Monseñor Romero había avisado en sus últimos días, antes de ser asesinado, de un enfrentamiento armado cruel si no se resolvían los problemas de justicia social del país; su asesinato sin duda llevo al grave enfrentamiento armado; ahora el asesinato cruel de la misma manera de los jesuitas, llevaba al diálogo. Y entre medias miles de salvadoreños asesinados y masacrados, miles de masacres en todo el país, simplemente por defender los derechos humanos. El asesinato de San Romero marca el comienzo del enfrentamiento, que es verdad ya existía larvado antes y el martirio de los jesuitas aboca al final. “ Morirá un obispo, pero La Iglesia, que es pueblo, vivirá para siempre”, que había alertado Monseñor Romero antes de su asesinato. Esa Iglesia que estuvo también presente después de su asesinato en los mártires de parroquias y comunidades, y también en los jesuitas. Aunque también es verdad que la Iglesia oficial tardó mucho en entender todo esto. Ha sido necesaria la llegada del papa Francisco a Roma, para poder entender el papel de la Iglesia salvadoreña en el conflicto y armado y en la denuncia de la injusticia social en un país como El Salvador, y por ende de todo lo que supuso y supone aún la Teología de la liberación. Una Teología que, como dice Jon Sobrino, nunca puede morir y por desgracia sigue estando de modo, “porque mientras haya pobres en el mundo, la Iglesia y la teología tienen algo que decirles”.

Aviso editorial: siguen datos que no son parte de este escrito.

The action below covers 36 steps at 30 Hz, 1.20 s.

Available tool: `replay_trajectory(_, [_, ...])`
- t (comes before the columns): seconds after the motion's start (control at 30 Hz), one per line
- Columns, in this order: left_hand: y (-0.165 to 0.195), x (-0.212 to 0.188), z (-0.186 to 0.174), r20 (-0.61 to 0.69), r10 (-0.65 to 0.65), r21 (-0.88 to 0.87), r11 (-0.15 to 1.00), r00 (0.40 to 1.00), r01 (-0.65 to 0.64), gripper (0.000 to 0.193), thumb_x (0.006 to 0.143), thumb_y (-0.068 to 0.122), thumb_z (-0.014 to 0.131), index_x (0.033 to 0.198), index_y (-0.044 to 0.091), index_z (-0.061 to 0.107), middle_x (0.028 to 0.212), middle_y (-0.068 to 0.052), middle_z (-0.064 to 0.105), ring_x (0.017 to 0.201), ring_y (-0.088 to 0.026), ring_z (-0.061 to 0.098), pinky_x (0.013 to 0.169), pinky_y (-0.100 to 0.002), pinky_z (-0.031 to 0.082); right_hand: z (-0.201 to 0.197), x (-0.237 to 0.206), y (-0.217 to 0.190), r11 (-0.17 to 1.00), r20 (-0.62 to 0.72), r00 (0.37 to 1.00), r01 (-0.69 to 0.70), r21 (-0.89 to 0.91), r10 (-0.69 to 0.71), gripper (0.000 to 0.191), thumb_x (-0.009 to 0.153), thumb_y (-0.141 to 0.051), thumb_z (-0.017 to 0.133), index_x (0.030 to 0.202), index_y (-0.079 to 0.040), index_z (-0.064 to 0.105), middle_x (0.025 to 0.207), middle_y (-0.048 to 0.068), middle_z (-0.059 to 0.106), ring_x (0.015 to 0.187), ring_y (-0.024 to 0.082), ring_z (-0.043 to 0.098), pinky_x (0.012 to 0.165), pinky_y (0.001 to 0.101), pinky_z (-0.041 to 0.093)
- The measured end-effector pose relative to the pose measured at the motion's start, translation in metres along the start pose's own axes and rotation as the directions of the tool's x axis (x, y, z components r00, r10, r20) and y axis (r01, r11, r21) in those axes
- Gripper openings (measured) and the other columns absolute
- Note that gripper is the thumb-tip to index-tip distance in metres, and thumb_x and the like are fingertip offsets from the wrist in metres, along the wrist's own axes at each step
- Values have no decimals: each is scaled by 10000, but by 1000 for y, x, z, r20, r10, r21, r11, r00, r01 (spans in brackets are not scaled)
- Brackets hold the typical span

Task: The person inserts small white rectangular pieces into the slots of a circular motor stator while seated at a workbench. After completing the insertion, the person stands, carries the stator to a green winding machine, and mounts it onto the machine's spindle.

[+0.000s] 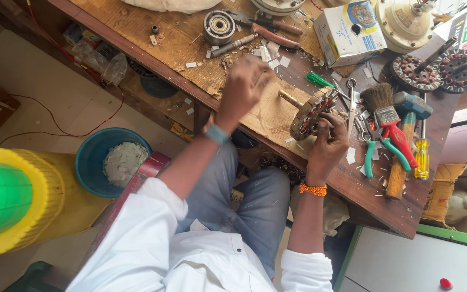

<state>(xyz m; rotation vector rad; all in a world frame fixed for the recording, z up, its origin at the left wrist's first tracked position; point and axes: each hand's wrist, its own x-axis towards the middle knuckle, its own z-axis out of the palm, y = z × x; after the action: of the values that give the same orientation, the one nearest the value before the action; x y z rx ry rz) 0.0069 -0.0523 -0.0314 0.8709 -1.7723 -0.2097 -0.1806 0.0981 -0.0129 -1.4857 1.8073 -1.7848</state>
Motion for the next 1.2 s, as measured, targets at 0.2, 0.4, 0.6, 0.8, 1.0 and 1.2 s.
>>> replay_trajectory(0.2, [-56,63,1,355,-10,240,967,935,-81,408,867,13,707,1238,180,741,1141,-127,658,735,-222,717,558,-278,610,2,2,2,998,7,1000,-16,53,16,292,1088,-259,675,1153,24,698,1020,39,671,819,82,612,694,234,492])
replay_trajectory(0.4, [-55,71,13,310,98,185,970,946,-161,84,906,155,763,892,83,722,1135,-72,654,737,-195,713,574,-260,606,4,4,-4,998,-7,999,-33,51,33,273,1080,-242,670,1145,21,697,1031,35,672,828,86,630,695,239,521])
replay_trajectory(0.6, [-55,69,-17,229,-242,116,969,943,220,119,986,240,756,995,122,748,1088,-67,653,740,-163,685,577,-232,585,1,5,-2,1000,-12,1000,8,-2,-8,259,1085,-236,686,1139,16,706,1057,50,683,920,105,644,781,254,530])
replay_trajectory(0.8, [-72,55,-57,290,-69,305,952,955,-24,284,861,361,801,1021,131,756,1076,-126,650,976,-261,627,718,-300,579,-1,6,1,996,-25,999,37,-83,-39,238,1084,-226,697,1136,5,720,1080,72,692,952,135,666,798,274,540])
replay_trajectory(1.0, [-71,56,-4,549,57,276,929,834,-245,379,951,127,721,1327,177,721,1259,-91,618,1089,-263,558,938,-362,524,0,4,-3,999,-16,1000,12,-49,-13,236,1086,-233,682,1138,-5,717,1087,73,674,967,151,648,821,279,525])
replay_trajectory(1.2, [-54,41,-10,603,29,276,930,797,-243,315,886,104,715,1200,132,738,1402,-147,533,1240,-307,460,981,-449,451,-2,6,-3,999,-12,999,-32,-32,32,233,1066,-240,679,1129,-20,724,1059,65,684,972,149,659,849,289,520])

Por desgracia, todavía hoy en muchos sectores de nuestro mundo y de nuestra Iglesia, defender los derechos humanos y a los pobres, es considerado como de izquierdas, como en contra de lo establecido. Y es necesario, a mi entender, recuperar las palabras del Evangelio, que San Lucas nos relata: “Dichosos los pobres, porque vuestro es el Reino de Dios… ¡ay de vosotros, los ricos, porque ya habéis recibido vuestro consuelo”, quizás Lucas y su comunidad, y el mismo Jesús de Nazaret, también eran de izquierdas. Por eso, desde nuestra Iglesia es necesario seguir denunciando esta situación de injusticia. Fue el encargo que le hizo el Cardenal Hummes al recién elegido Bergoglio, papa Francisco, “no te olvides de los pobres”, porque en el fondo olvidarse de ellos, sería no solo un olvido ético, sino también un olvido teológico: sería el olvido del Dios de Jesús, que está siempre a favor de los más crucificados, y que a través de ellos, desde el mismo relato del génesis, Dios nos pide cuentas, con la pregunta que le hace a Caín: “Donde está tu hermano?” (Gn 4,9).

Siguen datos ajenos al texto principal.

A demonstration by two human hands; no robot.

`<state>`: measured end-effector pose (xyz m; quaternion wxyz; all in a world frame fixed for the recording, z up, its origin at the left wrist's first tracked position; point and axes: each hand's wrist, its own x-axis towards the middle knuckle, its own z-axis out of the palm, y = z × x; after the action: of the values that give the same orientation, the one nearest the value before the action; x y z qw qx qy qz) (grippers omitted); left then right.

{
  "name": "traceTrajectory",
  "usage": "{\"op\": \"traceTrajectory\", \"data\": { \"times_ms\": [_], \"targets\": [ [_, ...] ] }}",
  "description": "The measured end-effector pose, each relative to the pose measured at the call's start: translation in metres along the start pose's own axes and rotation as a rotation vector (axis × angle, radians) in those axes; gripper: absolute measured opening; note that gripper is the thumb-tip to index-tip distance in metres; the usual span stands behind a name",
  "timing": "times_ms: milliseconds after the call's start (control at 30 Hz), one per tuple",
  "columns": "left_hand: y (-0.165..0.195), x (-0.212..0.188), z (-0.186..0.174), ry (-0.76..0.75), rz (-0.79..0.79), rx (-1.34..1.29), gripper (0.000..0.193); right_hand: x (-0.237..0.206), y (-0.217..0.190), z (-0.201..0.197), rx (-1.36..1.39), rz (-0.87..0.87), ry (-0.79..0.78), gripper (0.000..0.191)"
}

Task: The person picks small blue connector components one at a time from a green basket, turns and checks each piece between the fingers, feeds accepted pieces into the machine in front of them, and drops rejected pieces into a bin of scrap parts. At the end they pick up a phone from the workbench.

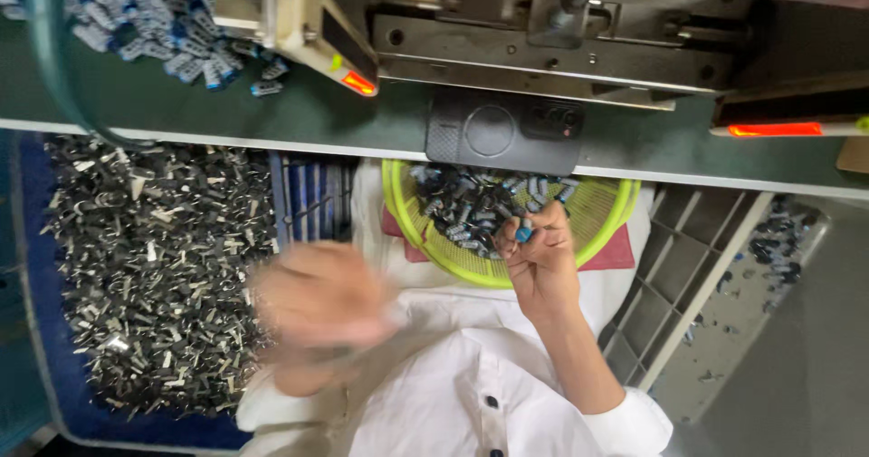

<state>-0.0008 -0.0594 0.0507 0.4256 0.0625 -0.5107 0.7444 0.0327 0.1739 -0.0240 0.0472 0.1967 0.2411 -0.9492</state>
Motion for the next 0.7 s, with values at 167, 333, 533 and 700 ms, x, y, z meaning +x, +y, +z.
{"op": "traceTrajectory", "data": {
  "times_ms": [167, 333, 533, 700],
  "targets": [
    [0.011, 0.007, 0.025, 0.528, 0.644, 1.469, 0.033, 0.028, -0.063, 0.085, -0.622, -0.675, -0.254, 0.022],
    [0.047, 0.006, -0.104, 0.471, -0.227, 3.385, 0.028, 0.107, -0.11, 0.147, -1.76, -1.552, -0.432, 0.043],
    [0.062, 0.015, -0.157, 0.551, -0.261, 3.745, 0.016, 0.129, -0.103, 0.137, -1.512, -1.334, -0.374, 0.033],
    [0.063, 0.026, -0.146, 0.888, -0.579, 3.47, 0.016, 0.127, -0.112, 0.141, -1.53, -1.255, -0.574, 0.035]
  ]
}}
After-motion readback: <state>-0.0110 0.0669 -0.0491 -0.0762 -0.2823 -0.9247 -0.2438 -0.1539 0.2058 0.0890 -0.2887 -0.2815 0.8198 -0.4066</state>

Los pobres siguen presentes en El Salvador y en muchos países y lugares de nuestro mundo, por eso la causa de Jesús y de los que se toman en serio su seguimiento sigue abierta. Hace dos años canonizaron al Santo de América, y pronto, en palabras de Tojeira podrían beatificar a Rutilio y a los jesuitas, pero también junto a ellos a todos los que murieron de manera anónima por la misma causa y siguen muriendo. Por eso es importante reconocer que el pueblo es el que puede solucionar los problemas y no el poder, la solución a los conflictos, aunque más lenta, tiene que venir por la conciencia de la gente de lo que es más importante. Y esta idea comienza a despuntar en El Salvador, sobre todo cuando ellos van viendo que desde una adecuada educación por ejemplo es posible salir de la pobreza.
Treinta y un años de martirio de la UCA, y nuestro mejor homenaje a ellos solo puede ser uno, el mismo consejo del cardenal Hummes al papa Francisco: que nuestra Iglesia, que los cristianos, que nuestro mundo, no nos olvidemos nunca de los pobres y los crucificados de El Salvador y de todo el mundo.